How Does Refinancing Affect My Credit?

How Does Refinancing Affect My Credit

With mortgage rates still near historic lows, many Americans who have not refinanced their mortgages are considering refinancing.

So, the question is: How does refinancing impact my credit?

Well, it may be a relief to hear it will impact most people very little.

How credit scores are calculated:

Our credit scores are comprised of five primary categories that measure our creditworthiness.

Payment history accounts for around 35 percent of our overall score and should not be impacted at all by refinancing.

The second category that measures our credit worthiness is the amount we owe. This category composes 30 percent of our credit score. This category should also not be affected by refinancing.

The third category in line is the length of our credit history, which helps us with our financing rate. It is also not impacted by a refinance loan.

The fourth category is recent credit inquiries, which is likely to be the only one possibly impacted.

The last category is the quality mix of our credit types, which is also not impacted.

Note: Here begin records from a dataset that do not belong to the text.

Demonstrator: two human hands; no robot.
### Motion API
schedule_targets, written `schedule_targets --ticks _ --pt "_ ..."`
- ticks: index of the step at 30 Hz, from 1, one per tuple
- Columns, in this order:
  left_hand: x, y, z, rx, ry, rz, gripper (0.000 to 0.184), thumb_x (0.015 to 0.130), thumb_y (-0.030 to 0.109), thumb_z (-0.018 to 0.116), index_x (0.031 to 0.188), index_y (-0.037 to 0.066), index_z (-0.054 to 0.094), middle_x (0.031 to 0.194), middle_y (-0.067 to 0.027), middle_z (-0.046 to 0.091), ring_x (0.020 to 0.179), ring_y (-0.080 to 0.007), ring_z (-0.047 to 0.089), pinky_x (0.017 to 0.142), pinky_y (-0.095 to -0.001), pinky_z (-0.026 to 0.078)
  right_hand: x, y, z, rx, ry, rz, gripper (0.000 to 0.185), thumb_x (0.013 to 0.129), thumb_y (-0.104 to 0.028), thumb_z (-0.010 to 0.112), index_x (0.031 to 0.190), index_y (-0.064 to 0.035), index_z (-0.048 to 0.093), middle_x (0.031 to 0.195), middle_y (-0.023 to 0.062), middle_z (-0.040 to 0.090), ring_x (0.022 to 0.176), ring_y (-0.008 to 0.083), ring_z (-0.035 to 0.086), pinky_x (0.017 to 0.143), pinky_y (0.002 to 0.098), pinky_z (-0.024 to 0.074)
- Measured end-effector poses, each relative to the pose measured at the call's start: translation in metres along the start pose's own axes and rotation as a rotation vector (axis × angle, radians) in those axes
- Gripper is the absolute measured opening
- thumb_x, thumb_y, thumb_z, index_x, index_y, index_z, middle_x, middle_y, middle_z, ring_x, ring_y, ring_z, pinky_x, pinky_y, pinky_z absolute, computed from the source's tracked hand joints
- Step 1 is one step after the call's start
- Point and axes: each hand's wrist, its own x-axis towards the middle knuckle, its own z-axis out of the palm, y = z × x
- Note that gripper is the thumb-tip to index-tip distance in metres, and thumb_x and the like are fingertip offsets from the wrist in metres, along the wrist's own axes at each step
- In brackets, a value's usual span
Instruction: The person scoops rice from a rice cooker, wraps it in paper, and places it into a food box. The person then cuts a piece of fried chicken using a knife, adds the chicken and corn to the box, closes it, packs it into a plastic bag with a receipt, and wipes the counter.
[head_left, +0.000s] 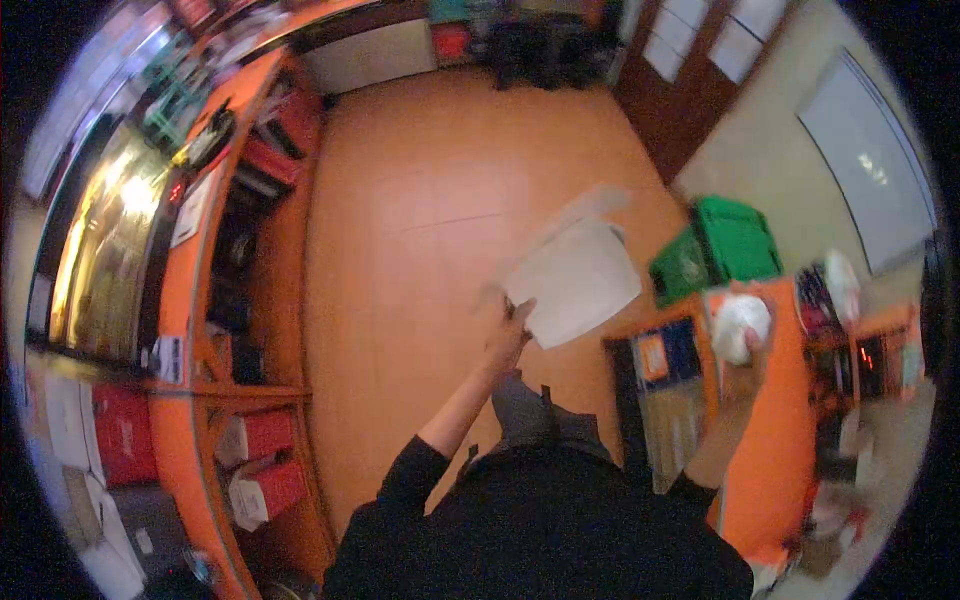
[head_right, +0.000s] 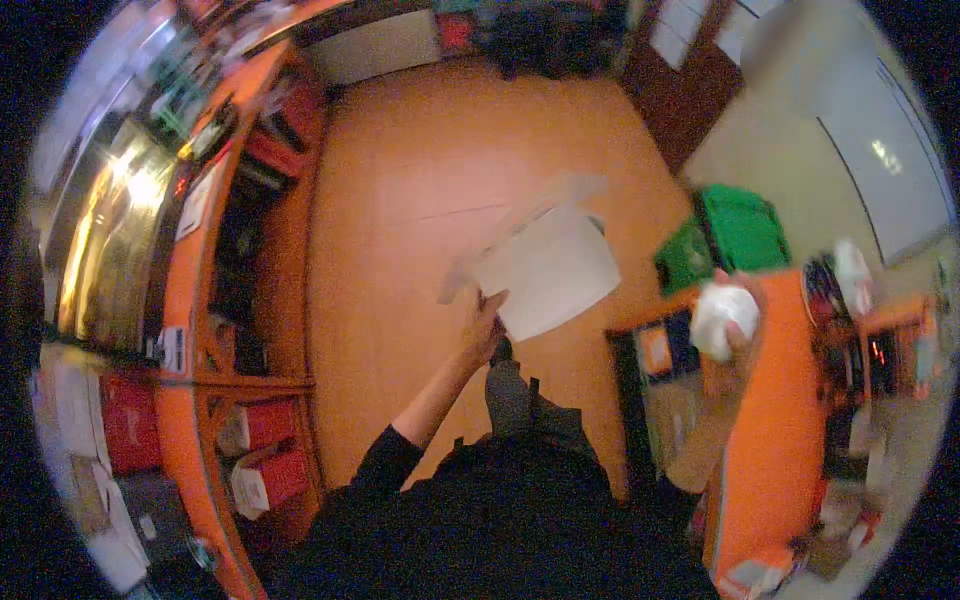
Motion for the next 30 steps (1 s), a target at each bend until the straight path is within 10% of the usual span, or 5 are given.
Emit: schedule_targets --ticks 6,13,18,22,30 --pt "0.034 0.063 -0.203 -0.716 0.146 0.088 0.063 0.091 0.024 0.054 0.141 0.023 0.016 0.134 -0.0102 0.039 0.122 -0.0267 0.043 0.097 -0.0465 0.042 0.081 0.153 0.317 -0.332 -0.892 0.363 0.059 0.063 -0.029 0.075 0.115 -0.0105 0.052 0.111 0.0128 0.054 0.099 0.0230 0.055 0.085 0.0355 0.0469" --pt "0.030 0.212 -0.336 -0.649 0.619 0.605 0.048 0.091 0.026 0.053 0.135 0.013 0.038 0.132 -0.0048 0.042 0.123 -0.0207 0.041 0.102 -0.0382 0.036 0.031 0.275 0.602 -0.876 -1.685 -0.391 0.060 0.066 -0.032 0.072 0.117 -0.0093 0.050 0.123 0.0211 0.044 0.114 0.0414 0.044 0.094 0.0546 0.0373" --pt "0.030 0.251 -0.481 -0.734 0.851 0.565 0.051 0.085 0.019 0.062 0.131 0.013 0.041 0.128 -0.0079 0.049 0.120 -0.0228 0.045 0.102 -0.0369 0.038 0.024 0.308 0.776 -0.475 -1.716 -0.667 0.049 0.073 -0.031 0.067 0.115 -0.0092 0.054 0.121 0.0221 0.046 0.115 0.0409 0.044 0.091 0.0543 0.0389" --pt "0.024 0.310 -0.563 -0.245 1.172 0.645 0.053 0.079 -0.001 0.065 0.126 0.004 0.040 0.115 -0.0107 0.055 0.107 -0.0252 0.056 0.087 -0.0370 0.051 0.053 0.352 0.930 -0.510 -1.450 -0.519 0.034 0.081 -0.024 0.060 0.110 -0.0078 0.053 0.106 0.0211 0.054 0.100 0.0405 0.054 0.080 0.0497 0.0455" --pt "0.033 0.407 -0.710 -0.456 1.350 0.584 0.075 0.073 0.008 0.073 0.134 0.009 0.028 0.119 -0.0115 0.051 0.109 -0.0259 0.053 0.090 -0.0385 0.048 0.038 0.452 1.124 -0.278 -1.571 -0.371 0.012 0.082 -0.009 0.055 0.085 0.0020 0.052 0.071 0.0257 0.058 0.070 0.0435 0.058 0.061 0.0473 0.0462"
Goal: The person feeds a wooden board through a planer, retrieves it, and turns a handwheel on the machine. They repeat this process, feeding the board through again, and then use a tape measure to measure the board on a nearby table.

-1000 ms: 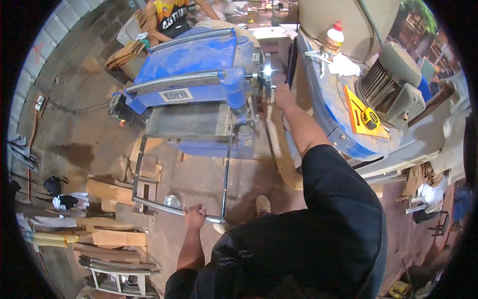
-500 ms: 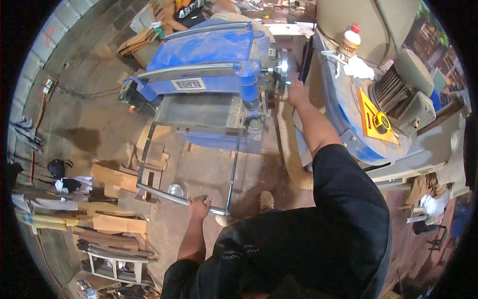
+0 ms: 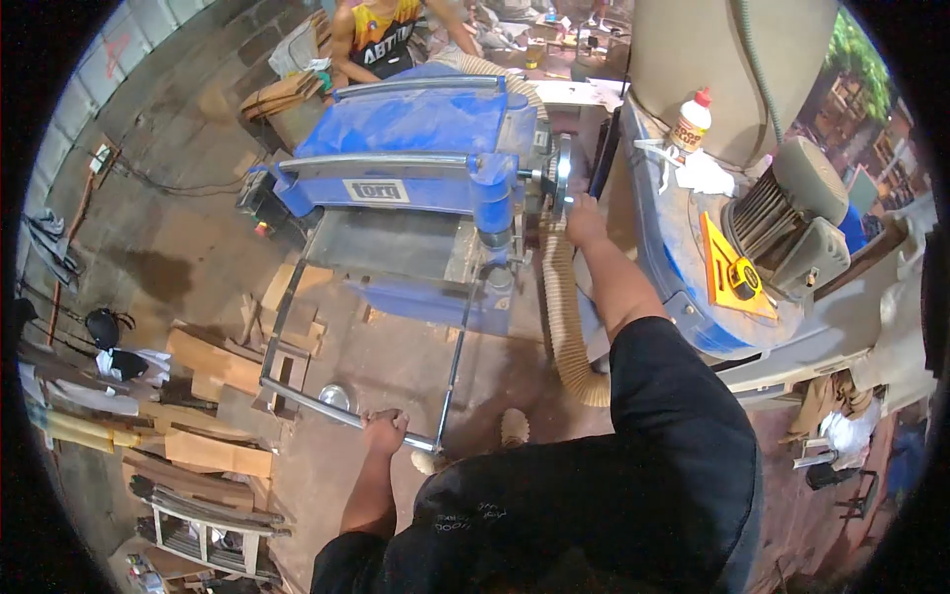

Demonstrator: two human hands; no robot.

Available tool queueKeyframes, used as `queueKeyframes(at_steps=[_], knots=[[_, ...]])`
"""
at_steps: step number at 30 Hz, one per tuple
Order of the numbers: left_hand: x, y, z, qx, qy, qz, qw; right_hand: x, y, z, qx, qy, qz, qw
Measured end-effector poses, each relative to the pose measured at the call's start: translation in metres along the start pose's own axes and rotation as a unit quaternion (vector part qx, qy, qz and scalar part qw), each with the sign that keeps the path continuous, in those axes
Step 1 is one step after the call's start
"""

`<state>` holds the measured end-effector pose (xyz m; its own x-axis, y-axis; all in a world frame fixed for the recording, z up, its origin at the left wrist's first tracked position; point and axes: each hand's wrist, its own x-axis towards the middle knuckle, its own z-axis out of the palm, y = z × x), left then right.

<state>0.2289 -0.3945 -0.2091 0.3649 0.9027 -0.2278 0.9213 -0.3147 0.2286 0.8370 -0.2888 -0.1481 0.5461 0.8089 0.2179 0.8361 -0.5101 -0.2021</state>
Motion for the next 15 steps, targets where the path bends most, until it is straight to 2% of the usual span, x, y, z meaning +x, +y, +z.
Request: queueKeyframes(at_steps=[5,8,15], knots=[[-0.001,0.002,-0.005,-0.023,-0.017,-0.011,1.0,0.002,0.002,0.009,-0.009,-0.01,-0.002,1.0],[-0.002,0.003,-0.009,-0.023,-0.023,-0.016,0.999,0.004,0.002,0.01,0.03,-0.016,0.002,0.999],[0.0,0.005,-0.008,-0.012,-0.024,-0.021,0.999,0.0,-0.004,-0.01,0.039,-0.039,0.016,0.998]])
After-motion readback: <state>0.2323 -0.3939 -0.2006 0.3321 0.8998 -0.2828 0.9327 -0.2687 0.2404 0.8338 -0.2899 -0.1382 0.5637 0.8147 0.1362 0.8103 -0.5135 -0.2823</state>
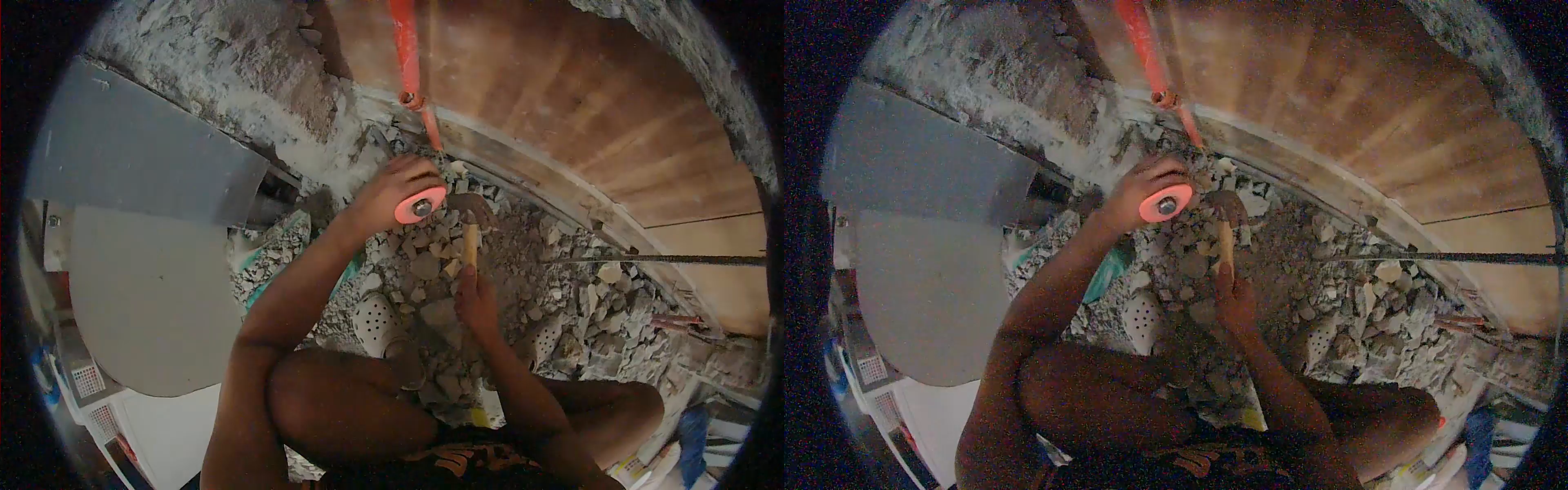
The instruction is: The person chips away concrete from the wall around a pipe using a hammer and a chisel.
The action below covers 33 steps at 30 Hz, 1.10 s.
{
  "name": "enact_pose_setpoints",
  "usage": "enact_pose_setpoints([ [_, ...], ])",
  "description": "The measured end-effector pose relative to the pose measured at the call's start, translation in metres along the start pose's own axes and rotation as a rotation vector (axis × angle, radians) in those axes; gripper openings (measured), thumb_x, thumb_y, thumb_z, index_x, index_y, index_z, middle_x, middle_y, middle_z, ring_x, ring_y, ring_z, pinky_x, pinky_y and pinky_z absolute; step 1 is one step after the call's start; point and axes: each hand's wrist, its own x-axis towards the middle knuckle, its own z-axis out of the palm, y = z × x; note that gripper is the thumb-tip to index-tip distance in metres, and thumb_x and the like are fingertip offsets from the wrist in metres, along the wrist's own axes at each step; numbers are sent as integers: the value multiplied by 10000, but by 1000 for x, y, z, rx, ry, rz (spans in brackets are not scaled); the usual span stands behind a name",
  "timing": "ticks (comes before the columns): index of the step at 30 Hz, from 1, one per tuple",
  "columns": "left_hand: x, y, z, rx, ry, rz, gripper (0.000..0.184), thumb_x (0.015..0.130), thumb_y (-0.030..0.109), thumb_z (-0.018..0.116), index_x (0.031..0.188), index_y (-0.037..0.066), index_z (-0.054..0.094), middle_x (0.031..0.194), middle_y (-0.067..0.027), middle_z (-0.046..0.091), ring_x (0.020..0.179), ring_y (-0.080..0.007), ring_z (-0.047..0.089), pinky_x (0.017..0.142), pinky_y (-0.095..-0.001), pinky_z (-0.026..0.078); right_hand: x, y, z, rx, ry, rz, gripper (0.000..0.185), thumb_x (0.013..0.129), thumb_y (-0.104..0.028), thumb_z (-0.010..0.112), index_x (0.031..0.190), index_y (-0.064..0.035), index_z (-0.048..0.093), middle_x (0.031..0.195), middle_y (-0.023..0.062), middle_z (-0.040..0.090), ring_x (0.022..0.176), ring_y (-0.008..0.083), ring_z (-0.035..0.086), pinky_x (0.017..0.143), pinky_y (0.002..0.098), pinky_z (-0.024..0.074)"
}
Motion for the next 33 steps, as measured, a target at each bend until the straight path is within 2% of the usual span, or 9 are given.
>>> enact_pose_setpoints([
  [6,8,13,-8,51,189,-23,436,641,113,733,1065,92,635,1082,-54,593,1066,-275,561,922,-391,437,0,5,-1,18,48,70,492,961,-569,431,788,-117,523,560,-47,426,438,65,419,393,247,335],
  [8,11,21,-8,61,223,14,424,637,116,735,1050,85,641,1083,-60,592,1066,-284,560,921,-393,439,2,4,-3,-69,84,39,635,954,-588,414,689,-33,572,571,47,512,522,171,482,482,365,371],
  [11,24,39,-14,49,251,50,411,645,119,734,1045,89,644,1060,-61,592,1046,-291,563,921,-398,439,5,6,-5,-6,54,77,509,963,-558,429,777,-93,519,552,-17,434,460,91,441,417,285,349],
  [18,10,13,14,91,261,-24,471,641,168,742,1093,108,627,1113,-69,561,1065,-279,540,940,-411,425,9,14,-6,-36,95,-68,531,965,-551,427,708,-91,493,545,-2,444,447,104,458,412,295,368],
  [21,-31,-38,48,73,101,-125,511,633,205,748,1121,127,616,1119,-70,549,1076,-272,534,959,-409,413,10,15,-12,-33,85,40,522,973,-542,414,705,-100,484,539,-3,438,431,105,448,401,295,369],
  [23,-45,-34,58,288,-94,113,502,646,228,747,1123,142,617,1075,-60,551,1065,-273,539,954,-415,414,13,26,-15,-60,120,89,519,976,-540,409,700,-106,482,530,-9,423,422,104,430,394,290,354],
  [28,-30,-3,47,180,-230,124,457,660,264,743,1078,134,614,1016,-55,567,1022,-267,566,894,-418,450,12,17,-12,38,48,66,504,979,-536,403,723,-108,478,535,-8,425,423,100,422,391,286,345],
  [30,-19,19,59,-75,-319,-40,550,625,314,760,1130,164,601,1142,-67,571,1128,-304,534,958,-456,438,13,25,-13,-8,67,41,495,982,-531,395,731,-111,472,539,-9,427,429,95,422,390,284,343],
  [33,-9,48,62,-14,-411,56,562,614,310,759,1123,145,589,1089,-77,562,1084,-312,541,933,-441,450,14,24,-16,69,57,67,453,978,-482,449,796,-75,527,538,18,457,412,137,433,388,305,357],
])
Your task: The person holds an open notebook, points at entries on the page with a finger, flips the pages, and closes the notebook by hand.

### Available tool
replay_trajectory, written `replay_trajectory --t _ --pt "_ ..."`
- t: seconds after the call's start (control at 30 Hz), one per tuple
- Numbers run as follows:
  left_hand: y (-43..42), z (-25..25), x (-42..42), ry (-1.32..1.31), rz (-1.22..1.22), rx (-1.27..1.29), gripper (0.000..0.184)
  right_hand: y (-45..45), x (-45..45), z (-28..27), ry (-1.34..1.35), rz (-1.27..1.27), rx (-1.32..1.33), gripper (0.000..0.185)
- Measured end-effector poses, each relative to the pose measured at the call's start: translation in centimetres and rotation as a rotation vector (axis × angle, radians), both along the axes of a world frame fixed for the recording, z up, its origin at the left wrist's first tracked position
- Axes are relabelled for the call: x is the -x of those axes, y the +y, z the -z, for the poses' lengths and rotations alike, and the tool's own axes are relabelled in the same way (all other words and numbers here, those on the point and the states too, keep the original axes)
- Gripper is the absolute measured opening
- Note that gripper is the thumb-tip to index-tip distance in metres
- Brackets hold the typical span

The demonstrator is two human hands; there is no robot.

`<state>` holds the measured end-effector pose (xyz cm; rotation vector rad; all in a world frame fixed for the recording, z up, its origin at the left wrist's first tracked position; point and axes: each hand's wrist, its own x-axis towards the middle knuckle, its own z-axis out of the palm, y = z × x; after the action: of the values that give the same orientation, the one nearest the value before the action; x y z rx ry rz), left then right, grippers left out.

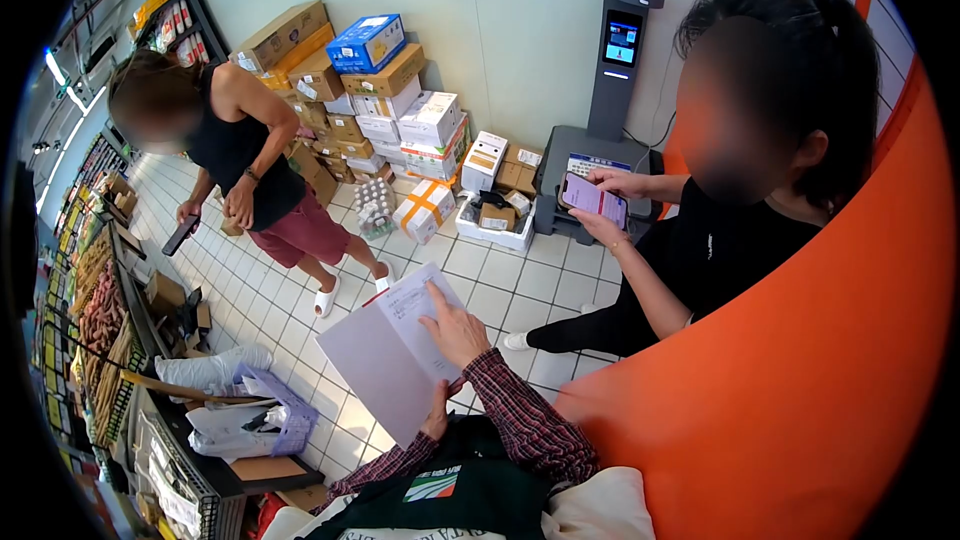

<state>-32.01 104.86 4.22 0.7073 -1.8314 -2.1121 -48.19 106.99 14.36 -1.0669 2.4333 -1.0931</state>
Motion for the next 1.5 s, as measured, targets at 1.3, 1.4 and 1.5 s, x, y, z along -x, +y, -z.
replay_trajectory --t 1.3,1.4,1.5 --pt "-0.2 1.3 -0.3 0.048 -0.050 -0.012 0.049 3.0 1.6 6.8 0.038 0.411 0.301 0.033" --pt "0.0 0.8 -0.1 0.073 -0.059 -0.033 0.048 3.3 2.1 9.3 -0.555 0.304 0.367 0.039" --pt "0.2 -0.1 0.1 0.115 -0.090 -0.086 0.047 2.7 0.9 9.5 -0.803 0.285 0.435 0.044"
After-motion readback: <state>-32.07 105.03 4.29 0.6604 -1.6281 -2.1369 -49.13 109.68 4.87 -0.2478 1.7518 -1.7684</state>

“If you apply for more credit at the

same time, there is potential damage.”

There is one category that could be affected.

Recent credit inquiries account for up to 10 percent of our overall credit score makeup. Each time we apply for credit and an inquiry is generated into our credit history, we take a small hit to our score.

The reason for this is if the credit rating bureaus see too much activity into our credit history, they equate the increased activity with trouble obtaining credit and subsequently ding us for it.

A refinance loan would not cause a negative impact to your credit by itself. In fact, it could potentially have no impact whatsoever.

On the other hand, if you were to apply to different lenders and apply for credit cards or store cards at the same time, each of those inquiries could add up to a sizable hit to your overall credit score.

The bottom line is a refinance loan does not typically affect your credit in a negative way.

If you cause a cumulative effect by applying for more credit at the same time, there is the potential of some damage being done to your score.

However, even that damage is temporary and will usually drop off within a few months of having no more inquiries.

If you are in a position to take advantage of the historically low interest rates, I say go right ahead. Just be sure you are doing so in a financially responsible way.